TRANSPORT IN PLANTS
TRANSLOCATION OF WATER AND MINERALS (ASCENT OF SAP)
The upward movement of sap (water with dissolved ingredients) from the root towards the top of the plant is known as ascent of sap. Roots are organs concerned with the absorption of water. If the plant is to survive and grow, this water absorbed by roots must reach the top of plants to replace the water lost in transpiration and to be used in photosynthesis as a raw material.
The upward movement of water occurs through the tracheary elements (tracheids and vessels) of xylem. Sap is lifted from near the root tip to the shoot tip against the force of gravity, sometimes to great heights. Some trees are much taller, often attaining a height upto 110-130 m, e.g., Sequoia sempervirens (height 110 m), Picea sitchensis (height 95-100 m), Pseudotsuga menziesii (height 100 m), Eucalyptus (height above 130 m), etc. The force required to move water to such heights are substantive. The rate of translocation is 25-75 cm/min (15-45 m/hr).

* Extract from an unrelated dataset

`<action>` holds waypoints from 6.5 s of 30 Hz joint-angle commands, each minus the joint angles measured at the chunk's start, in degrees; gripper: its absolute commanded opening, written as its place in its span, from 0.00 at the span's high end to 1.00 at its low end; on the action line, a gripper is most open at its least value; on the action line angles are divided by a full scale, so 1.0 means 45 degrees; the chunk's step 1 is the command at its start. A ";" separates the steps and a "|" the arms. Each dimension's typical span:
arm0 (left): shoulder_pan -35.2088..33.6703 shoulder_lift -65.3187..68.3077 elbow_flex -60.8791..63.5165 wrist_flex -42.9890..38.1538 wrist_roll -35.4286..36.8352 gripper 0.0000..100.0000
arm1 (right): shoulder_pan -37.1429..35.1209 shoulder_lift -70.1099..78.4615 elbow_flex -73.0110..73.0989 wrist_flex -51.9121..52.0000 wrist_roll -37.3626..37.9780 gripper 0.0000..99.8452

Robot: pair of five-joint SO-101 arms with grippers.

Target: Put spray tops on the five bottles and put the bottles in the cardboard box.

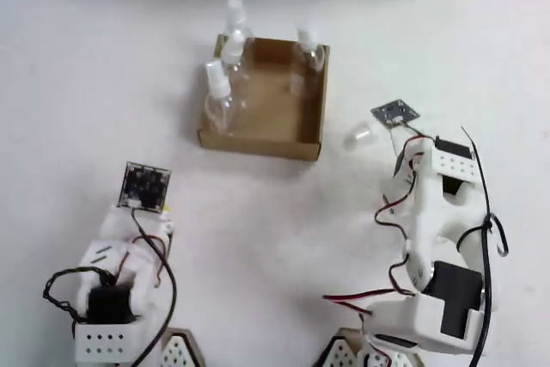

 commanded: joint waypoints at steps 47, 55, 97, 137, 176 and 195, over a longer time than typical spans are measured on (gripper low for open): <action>-0.0068 -0.0068 -0.0020 0.0098 -0.0117 0.97 | -0.2139 1.0149 -1.6117 0.5949 1.2073 0.68; -0.0068 -0.0068 -0.0020 0.0098 -0.0117 0.97 | -0.2061 1.2181 -1.8325 0.5968 1.2034 0.78; -0.0147 -0.0068 -0.0020 0.0156 -0.0117 0.97 | -0.3643 0.0518 -1.0842 0.8840 -1.0432 0.98; 0.0361 -0.0107 -0.0137 0.0117 0.1543 0.97 | -1.2161 -0.2589 0.0781 -0.0244 -1.2405 0.72; 0.6769 -0.0029 -0.1504 -0.0234 0.8381 0.98 | -0.3253 -0.2686 -0.1739 0.0850 -1.0198 0.98; 0.6672 0.4952 -0.3673 -0.1563 0.8361 0.97 | -0.2823 -0.2530 -0.0508 -0.2100 -1.0393 0.98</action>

Several theories have been put forward to explain the mechanism of ascent of sap. The four main theories are: vital force theory, relay pump theory, root pressure theory, capillary force theory and transpiration pull theory.
Vital force theory
A common vital force theory about the ascent of sap was put forward by Sir J.C. Bose in 1923. It is called pulsation theory and it believes that the innermost cortical cells of the root absorb water from the outer side and pump the same into xylem channels.
Relay pump theory
Relay pump theory was put forward by Godlewski (1884). According to this, upward conduction of water is due to the pumping activity of xylem parenchyma cells and the cells of medullary rays.
Root pressure theory
Root pressure theory was put forward by Priestley (1916). Root pressure refers to positive hydrostatic pressure which sometimes develops in the xylem sap of roots as a result of metabolic activities of roots. It is a manifestation of active water absorption. Root pressure is observed in certain seasons which favour optimum metabolic activity and reduce transpiration.

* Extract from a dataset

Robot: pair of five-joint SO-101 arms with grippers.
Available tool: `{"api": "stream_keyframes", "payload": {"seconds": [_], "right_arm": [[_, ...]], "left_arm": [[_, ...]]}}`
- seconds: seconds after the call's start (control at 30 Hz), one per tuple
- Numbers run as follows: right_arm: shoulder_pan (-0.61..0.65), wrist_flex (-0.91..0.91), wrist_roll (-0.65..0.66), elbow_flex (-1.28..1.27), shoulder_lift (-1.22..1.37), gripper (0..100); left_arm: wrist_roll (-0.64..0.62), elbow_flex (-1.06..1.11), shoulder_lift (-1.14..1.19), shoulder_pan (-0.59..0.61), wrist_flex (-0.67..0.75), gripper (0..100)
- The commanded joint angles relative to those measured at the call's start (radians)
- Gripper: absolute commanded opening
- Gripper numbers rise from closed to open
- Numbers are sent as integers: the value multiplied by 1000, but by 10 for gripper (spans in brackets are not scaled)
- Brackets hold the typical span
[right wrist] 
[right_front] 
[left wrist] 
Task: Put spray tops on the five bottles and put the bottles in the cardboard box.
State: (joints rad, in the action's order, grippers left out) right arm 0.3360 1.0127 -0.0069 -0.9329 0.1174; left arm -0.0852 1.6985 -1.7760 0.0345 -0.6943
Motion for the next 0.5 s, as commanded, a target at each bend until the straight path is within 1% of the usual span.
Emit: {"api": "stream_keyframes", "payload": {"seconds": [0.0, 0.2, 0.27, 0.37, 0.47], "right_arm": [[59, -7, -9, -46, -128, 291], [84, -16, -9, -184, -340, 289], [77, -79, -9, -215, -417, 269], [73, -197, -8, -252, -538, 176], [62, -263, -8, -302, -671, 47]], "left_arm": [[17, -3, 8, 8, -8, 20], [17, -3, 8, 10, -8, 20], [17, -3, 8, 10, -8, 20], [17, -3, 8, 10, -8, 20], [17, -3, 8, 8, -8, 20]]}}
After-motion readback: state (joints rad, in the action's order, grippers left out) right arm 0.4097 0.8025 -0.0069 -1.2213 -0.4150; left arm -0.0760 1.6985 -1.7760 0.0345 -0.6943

Root pressure is maximum during rainy season (in tropical regions) and spring season (in temperate habitats). It is retarded or absent under conditions of starvation, low temperature, drought and reduced availability of oxygen. Root pressures are usually not more than + 1 to + 2 bars. Therefore, it could account for the ascent of sap only to a height of about 20 m.

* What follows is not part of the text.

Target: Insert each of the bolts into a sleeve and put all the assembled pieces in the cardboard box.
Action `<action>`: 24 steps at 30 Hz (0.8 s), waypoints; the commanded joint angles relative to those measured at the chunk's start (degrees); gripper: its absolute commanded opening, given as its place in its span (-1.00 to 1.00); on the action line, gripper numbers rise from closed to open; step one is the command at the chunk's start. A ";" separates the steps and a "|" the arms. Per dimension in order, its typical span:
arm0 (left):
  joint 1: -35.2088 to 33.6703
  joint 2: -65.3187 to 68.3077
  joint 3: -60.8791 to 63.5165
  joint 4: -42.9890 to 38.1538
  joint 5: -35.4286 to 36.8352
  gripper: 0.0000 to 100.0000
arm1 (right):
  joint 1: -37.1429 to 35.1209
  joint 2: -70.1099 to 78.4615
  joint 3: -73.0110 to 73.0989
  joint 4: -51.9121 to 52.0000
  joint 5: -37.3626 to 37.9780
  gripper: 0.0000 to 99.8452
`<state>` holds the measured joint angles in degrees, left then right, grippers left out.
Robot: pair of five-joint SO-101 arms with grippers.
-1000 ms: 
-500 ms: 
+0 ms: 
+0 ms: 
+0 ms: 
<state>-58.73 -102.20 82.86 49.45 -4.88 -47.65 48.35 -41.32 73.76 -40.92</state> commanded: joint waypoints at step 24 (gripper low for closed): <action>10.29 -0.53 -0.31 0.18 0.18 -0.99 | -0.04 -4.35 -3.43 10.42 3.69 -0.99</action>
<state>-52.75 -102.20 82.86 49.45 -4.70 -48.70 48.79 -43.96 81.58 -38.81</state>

Hence, this theory can account for the ascent of sap only in the herbaceous plants. The magnitude of pressure developed is too small to push the water to the apical regions, in the tall trees. Besides, root pressure is not found in all plants. No or little root pressure is found in gymnosperms which have some of the tallest trees in the world. In rapidly transpiring plants, no root pressure is found, instead a negative pressure is found under such conditions.
Capillary force theory
Capillary force theory was given by Boehm (1809). According to this theory, water rises up in narrow tubes of xylem vessels by surface tension or adhesion and cohesion. The upward movement of water will continue till the forces of adhesion and cohesion are balanced by the downward pull of gravity.
The value of capillarity is very small which can raise water to a height of about 1 metre in vessels of normal diameter (0.03 mm). Therefore, if operational, it will be useful to only small sized plants and cannot operate in plants having tracheids due to the presence of end walls.
Transpiration pull or cohesion-tension theory
The most widely accepted theory for ascent of sap is transpiration pull theory or cohesion-tension theory. This theory was proposed by Dixon and Jolly in 1894.
This theory is based on the following points:
– Transpirational pull exerted on the water column.
– Cohesive and adhesive properties of water molecules so as to form an unbroken continuous column of water in the xylem.
Water is lost from mesophyll cells to the intercellular spaces of leaves as a result of transpiration. The water vapours move out of the plant through stomata. As a result of loss of water from mesophyll cells, the diffusion pressure deficit (DPD) increases.
With the increase of diffusion pressure deficit, these cells absorb water from adjoining cells, ultimately the water is absorbed from xylem elements of vascular bundles of leaf.
Since the xylem elements are filled with continuous water column, a tension or pull called transpiration pull develops at the top of the column. This tension or pull is transmitted down from petiole to stem and finally to roots leading to upward movement of water.
Cohesion and adhesion of water in xylem
Xylem tracheids and trachea are long tubular structures filled with water, extending from root to leaf. Thus, one end of xylem (continuous with one another) is in the root and other end is in the leaf. Water molecules remain attached to one another by a strong mutual force of attraction called cohesive force, which is due to the presence of hydrogen bonds amongst adjacent water molecules.
Supplementing the cohesion between water molecules is adhesion between water molecules and the walls of tracheary elements of xylem. Thus, according to this theory, water ascends in the plant because of transpiration pull and this column of water remains continuous because of cohesive and adhesive forces of water molecules.